Would it be possible to allow disabling exemplar support entirely @jonatan-ivanov ?

I see PrometheusExemplarsAutoConfiguration has the @ConditionalOnClass({ Tracer.class, SpanContext.class }), which made me think I could just exclude the dependency io.prometheus:prometheus-metrics-tracer-common, but then PrometheusMetricsExportAutoConfiguration fails.

jonatan-ivanov commented 2 months ago

In Micrometer, if you don't provide SpanContext it will not sample Exemplars. I guess the feature you are asking could be a Boot property to not auto-configure it.

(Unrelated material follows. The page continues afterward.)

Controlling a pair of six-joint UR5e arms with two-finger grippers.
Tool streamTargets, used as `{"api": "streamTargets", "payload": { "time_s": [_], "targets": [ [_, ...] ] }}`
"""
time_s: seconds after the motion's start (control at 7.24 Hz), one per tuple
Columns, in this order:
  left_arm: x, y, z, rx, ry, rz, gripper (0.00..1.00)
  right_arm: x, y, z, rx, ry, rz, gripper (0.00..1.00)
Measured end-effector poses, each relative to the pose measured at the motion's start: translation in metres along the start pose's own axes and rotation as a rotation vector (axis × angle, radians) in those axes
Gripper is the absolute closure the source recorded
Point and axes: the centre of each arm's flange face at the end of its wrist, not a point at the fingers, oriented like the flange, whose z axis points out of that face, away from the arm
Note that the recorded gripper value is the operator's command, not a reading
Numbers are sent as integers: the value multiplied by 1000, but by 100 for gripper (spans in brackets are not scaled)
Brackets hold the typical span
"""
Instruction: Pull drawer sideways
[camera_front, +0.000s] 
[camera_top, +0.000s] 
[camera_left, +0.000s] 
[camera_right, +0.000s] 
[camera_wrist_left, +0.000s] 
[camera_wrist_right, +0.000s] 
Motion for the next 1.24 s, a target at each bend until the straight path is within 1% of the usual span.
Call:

You can also create your own @Bean of PrometheusMeterRegistry where you don't inject any SpanContext which disables Exemplars.

You can also create your own @Bean of SpanContext where you return false in isCurrentSpanSampled and null in the getters.

It's a hack but Micrometer and Boot also supports some of the Prometheus Client Properties, if you set sampleIntervalMilliseconds high enough you effectively disable Exemplars. Also, this will not solve the bean creation issue mentioned above since auto-configuration will do the same.

If you want to exclude dependencies, you need to exclude Micrometer Tracing otherwise auto-configuration will try to create a SpanContext for it.